S Korea says it is prepared for worst scenario

SOUTH KOREA: South Korea has said it is prepared for a worst-case scenario, including war on the peninsula, if diplomacy fails…

SOUTH KOREA: South Korea has said it is prepared for a worst-case scenario, including war on the peninsula, if diplomacy fails to resolve the crisis over the North's suspected nuclear weapons ambitions.

At the same time, the top US envoy for Asia said in Beijing yesterday the whole international community agreed that the Korean peninsula must be free of nuclear weapons but held out little hope of a speedy outcome.

"It's going to be a slow process to make sure we achieve this in the right way," the US Assistant Secretary of State, Mr James Kelly, told reporters after talks with Chinese leaders. Mr Kelly spoke hours after Pyongyang scornfully dismissed as "pie in the sky" US offers of possible food and energy aid if the impoverished North would halt its nuclear programme.
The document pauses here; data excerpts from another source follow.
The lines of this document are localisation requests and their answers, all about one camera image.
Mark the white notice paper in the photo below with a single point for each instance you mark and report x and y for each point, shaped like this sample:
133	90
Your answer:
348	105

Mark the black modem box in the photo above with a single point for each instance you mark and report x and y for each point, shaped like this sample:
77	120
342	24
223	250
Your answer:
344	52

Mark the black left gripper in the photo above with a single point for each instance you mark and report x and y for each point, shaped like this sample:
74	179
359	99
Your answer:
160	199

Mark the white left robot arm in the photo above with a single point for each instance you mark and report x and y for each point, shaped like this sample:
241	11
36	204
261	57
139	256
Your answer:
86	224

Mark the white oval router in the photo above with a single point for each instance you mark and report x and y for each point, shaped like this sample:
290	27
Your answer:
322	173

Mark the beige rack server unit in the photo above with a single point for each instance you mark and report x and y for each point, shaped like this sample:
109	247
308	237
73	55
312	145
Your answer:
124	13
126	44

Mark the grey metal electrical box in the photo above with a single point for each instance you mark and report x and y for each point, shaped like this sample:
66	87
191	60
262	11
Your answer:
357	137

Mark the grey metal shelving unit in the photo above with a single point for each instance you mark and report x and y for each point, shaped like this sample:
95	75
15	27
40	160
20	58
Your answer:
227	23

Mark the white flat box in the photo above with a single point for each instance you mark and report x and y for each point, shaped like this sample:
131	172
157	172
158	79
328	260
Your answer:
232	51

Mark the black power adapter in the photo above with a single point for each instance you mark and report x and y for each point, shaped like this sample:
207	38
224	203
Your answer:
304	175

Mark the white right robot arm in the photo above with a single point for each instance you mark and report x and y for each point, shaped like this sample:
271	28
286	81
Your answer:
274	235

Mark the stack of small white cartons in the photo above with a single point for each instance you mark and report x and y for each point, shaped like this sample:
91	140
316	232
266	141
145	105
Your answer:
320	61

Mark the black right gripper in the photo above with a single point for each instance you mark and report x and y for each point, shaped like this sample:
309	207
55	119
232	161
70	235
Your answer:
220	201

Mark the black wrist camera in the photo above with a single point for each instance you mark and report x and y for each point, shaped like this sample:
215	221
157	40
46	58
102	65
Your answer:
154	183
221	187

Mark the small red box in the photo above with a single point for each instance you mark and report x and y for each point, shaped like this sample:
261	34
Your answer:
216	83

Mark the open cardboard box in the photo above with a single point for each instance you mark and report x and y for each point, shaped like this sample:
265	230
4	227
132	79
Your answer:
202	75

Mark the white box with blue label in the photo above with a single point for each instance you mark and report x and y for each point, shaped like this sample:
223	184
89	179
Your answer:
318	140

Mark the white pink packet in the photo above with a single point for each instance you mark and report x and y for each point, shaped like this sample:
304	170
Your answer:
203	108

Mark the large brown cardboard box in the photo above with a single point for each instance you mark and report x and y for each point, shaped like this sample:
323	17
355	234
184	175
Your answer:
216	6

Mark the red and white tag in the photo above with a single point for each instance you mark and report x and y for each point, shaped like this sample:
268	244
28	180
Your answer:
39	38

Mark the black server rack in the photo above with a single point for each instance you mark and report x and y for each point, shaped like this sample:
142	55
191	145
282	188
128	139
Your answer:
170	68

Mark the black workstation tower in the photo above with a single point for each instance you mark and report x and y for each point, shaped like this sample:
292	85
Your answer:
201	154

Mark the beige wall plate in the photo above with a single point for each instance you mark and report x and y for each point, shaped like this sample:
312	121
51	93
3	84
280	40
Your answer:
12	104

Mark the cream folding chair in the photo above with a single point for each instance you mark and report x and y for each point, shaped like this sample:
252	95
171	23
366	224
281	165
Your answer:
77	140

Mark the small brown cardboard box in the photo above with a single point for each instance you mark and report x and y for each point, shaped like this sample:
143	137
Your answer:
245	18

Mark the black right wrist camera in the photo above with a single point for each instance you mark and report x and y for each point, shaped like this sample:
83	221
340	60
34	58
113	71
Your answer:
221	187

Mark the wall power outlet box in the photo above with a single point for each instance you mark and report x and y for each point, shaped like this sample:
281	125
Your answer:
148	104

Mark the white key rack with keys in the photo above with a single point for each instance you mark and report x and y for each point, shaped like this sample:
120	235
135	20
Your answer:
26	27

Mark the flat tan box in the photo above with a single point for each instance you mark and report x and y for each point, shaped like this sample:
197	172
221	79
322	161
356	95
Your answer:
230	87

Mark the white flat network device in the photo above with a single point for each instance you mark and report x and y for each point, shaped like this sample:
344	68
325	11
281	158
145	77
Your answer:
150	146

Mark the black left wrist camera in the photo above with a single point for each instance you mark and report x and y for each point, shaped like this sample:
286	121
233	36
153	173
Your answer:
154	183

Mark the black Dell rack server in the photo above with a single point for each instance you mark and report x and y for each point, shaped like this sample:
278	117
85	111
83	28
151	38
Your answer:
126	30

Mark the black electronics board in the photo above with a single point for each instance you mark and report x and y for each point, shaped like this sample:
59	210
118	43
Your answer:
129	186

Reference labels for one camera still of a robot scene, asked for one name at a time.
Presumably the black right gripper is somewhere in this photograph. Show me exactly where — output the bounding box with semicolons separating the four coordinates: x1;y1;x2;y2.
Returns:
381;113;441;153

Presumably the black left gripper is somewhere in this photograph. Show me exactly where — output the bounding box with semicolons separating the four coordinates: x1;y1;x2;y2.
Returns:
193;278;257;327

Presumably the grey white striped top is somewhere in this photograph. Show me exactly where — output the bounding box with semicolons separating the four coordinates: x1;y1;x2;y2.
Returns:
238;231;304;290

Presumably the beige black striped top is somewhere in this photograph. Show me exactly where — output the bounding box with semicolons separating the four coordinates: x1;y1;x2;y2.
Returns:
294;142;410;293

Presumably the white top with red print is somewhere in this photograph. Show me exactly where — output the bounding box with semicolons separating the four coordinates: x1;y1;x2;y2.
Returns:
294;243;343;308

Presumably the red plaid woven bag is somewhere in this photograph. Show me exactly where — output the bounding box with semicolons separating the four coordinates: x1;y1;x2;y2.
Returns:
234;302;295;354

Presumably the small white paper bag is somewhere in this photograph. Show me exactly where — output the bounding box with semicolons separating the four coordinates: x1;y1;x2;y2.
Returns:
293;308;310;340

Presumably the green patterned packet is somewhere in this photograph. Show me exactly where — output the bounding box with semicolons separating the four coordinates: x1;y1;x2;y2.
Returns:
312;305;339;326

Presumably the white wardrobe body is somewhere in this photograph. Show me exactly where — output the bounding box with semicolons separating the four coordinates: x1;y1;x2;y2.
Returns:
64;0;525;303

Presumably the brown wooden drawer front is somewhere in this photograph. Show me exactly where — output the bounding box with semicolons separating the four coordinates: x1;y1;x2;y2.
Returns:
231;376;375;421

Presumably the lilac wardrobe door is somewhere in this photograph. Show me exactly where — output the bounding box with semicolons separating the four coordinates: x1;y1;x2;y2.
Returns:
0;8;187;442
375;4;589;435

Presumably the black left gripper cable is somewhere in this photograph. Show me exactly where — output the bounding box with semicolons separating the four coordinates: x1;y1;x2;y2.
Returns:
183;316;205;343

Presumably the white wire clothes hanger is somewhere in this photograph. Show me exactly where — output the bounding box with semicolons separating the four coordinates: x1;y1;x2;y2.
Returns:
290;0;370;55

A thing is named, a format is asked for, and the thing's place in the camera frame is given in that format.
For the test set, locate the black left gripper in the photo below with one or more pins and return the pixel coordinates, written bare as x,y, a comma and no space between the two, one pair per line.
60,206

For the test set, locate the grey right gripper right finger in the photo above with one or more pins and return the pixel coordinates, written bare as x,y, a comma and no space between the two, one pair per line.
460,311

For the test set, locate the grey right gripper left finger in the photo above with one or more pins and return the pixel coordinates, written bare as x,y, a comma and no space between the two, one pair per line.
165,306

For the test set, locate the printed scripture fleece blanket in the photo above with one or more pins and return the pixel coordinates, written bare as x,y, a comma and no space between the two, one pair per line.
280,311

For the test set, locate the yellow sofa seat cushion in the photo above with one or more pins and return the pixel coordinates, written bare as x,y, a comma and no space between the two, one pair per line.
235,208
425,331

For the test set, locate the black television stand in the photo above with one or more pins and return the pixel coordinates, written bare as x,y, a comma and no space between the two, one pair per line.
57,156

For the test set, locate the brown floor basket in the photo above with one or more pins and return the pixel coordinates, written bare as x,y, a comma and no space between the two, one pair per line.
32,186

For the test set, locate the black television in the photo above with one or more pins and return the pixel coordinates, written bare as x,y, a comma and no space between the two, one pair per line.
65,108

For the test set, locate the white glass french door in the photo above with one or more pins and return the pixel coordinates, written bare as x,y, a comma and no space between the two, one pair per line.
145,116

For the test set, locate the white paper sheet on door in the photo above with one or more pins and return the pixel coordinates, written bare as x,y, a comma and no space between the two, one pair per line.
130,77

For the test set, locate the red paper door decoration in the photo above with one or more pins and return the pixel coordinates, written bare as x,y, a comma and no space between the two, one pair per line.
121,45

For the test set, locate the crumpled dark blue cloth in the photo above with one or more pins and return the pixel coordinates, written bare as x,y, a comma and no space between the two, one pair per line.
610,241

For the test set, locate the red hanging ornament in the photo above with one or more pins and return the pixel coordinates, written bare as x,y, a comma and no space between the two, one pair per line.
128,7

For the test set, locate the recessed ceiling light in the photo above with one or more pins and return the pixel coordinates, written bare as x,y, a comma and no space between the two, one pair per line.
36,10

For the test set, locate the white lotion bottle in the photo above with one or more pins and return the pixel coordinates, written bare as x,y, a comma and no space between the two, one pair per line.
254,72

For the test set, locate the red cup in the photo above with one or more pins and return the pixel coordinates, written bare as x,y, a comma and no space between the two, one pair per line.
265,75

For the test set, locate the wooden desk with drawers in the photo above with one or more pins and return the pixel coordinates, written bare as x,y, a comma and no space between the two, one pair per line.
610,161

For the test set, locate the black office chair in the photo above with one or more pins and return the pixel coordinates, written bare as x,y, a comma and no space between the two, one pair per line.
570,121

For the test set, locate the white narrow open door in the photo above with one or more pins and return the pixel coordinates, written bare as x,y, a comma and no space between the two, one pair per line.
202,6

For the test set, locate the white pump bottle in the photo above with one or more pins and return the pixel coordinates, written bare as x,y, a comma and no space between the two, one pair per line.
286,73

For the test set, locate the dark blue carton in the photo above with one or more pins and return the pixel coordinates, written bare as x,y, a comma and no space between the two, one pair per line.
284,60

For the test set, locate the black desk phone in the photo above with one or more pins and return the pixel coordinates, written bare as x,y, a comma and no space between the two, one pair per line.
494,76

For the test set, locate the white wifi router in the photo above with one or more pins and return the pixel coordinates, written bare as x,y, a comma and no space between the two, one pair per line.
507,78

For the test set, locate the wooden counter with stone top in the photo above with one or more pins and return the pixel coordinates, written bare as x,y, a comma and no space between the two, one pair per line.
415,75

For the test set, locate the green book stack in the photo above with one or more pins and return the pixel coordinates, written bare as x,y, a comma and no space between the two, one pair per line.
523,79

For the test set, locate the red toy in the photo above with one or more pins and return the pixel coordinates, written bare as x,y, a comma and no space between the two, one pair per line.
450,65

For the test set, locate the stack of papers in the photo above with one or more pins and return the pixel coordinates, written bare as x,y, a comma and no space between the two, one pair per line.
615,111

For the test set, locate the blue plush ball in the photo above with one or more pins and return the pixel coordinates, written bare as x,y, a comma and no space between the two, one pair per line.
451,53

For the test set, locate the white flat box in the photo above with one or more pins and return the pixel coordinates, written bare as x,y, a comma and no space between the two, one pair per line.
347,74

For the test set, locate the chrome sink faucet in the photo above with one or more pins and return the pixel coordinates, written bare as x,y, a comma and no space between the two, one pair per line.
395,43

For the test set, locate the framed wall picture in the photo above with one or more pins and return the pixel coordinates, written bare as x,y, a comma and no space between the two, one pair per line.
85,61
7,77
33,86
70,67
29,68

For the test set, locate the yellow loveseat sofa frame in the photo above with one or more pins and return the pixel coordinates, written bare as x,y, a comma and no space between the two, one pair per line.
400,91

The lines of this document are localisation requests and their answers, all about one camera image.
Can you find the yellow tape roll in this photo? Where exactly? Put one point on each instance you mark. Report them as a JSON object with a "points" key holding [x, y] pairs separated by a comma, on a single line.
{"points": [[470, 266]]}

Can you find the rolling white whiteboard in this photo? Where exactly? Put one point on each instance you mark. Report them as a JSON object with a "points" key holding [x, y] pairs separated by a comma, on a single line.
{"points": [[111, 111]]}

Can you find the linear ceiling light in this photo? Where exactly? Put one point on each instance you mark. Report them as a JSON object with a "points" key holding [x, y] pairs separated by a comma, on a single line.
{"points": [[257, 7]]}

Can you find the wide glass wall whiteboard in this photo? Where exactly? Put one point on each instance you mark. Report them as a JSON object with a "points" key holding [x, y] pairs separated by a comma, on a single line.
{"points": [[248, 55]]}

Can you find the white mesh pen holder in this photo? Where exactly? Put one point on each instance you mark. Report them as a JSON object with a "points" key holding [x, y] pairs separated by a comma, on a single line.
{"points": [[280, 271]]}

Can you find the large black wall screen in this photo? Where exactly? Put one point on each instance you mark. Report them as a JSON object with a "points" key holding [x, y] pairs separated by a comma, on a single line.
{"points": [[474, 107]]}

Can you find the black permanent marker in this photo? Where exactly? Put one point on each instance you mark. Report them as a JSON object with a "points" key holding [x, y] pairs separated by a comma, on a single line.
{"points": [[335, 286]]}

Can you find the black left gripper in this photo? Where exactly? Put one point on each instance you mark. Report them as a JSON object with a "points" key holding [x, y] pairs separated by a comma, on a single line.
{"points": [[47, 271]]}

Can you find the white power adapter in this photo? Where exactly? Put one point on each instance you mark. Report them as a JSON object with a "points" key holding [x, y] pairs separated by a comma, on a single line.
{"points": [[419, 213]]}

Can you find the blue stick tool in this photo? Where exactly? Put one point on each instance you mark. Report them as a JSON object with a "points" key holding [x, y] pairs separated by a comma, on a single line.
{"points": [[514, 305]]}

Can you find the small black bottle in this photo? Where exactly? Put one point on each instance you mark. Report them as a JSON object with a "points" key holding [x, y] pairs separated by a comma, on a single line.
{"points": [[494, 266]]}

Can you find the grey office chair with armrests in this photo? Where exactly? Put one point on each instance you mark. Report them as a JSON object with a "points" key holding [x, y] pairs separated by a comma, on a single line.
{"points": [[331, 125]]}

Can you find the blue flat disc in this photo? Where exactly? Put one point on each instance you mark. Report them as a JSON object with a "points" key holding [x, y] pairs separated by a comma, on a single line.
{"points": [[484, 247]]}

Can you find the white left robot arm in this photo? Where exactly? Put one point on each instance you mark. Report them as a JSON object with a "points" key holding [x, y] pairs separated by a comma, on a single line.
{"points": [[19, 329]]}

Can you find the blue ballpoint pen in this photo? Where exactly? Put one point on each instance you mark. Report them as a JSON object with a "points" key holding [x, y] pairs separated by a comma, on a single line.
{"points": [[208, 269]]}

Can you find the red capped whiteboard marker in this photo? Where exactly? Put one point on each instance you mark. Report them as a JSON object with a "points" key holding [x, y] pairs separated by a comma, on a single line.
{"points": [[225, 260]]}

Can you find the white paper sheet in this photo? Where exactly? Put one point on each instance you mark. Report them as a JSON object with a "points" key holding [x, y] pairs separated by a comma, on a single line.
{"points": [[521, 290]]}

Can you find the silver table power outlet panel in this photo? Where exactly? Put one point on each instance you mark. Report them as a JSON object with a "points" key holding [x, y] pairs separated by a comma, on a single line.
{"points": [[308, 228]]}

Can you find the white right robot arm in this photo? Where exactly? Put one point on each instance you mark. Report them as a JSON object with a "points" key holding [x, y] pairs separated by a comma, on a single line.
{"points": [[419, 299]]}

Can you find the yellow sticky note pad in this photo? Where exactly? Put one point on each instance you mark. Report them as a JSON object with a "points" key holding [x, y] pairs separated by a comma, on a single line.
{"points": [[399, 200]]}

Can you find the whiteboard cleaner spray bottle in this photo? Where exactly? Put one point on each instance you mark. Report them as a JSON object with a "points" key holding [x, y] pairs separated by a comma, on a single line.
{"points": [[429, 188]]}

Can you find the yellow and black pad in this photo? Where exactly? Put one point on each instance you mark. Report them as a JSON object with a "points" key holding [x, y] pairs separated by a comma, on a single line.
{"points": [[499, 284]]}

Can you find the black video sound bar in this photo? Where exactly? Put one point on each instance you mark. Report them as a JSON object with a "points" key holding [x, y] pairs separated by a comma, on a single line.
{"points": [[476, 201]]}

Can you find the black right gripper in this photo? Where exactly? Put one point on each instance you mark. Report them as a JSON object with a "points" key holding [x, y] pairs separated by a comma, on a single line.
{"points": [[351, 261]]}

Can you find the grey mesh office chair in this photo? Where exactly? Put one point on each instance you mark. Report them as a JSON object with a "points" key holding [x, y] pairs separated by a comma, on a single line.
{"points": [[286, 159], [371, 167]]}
In Seoul, the South Korean Defence Minister, Mr Lee Jun, told parliament that war would be unavoidable if diplomacy failed.

READ MORE

"If the North Korean nuclear problem cannot be solved peacefully and America attacks North Korea, war on the Korean peninsula will be unavoidable," Mr Lee said. "Our army is prepared for the worst-case scenario."

However, Japan's foreign minister and South Korea's president-elect have said they see signs it wants talks to end the crisis.

Mr Kelly, flitting between Asian capitals to drum up support for Washington's stance on North Korea, said he had held "very good" talks with officials from China, one of Pyongyang's few allies. "We're going to have to talk more together and communicate with other people, including North Korea, very very clearly, so we all agree on the end results," he said.

Mr Kelly left China for Singapore as Russia's chief Asia expert, Mr Alexander Losyukov, prepared to fly to Beijing and then to Pyongyang where he was to discuss Moscow's proposals on the crisis.

An Australian diplomatic delegation has also been in the North Korean capital this week, seeking to find a way out of the impasse. However a visiting British Foreign Office minister said in Hongkong on yesterday that he believed Pyongyang wanted to deal exclusively with Washington.

North Korea triggered the crisis last month when it threw out UN atomic inspectors. Last week, it pulled out of the nuclear Non-Proliferation Treaty.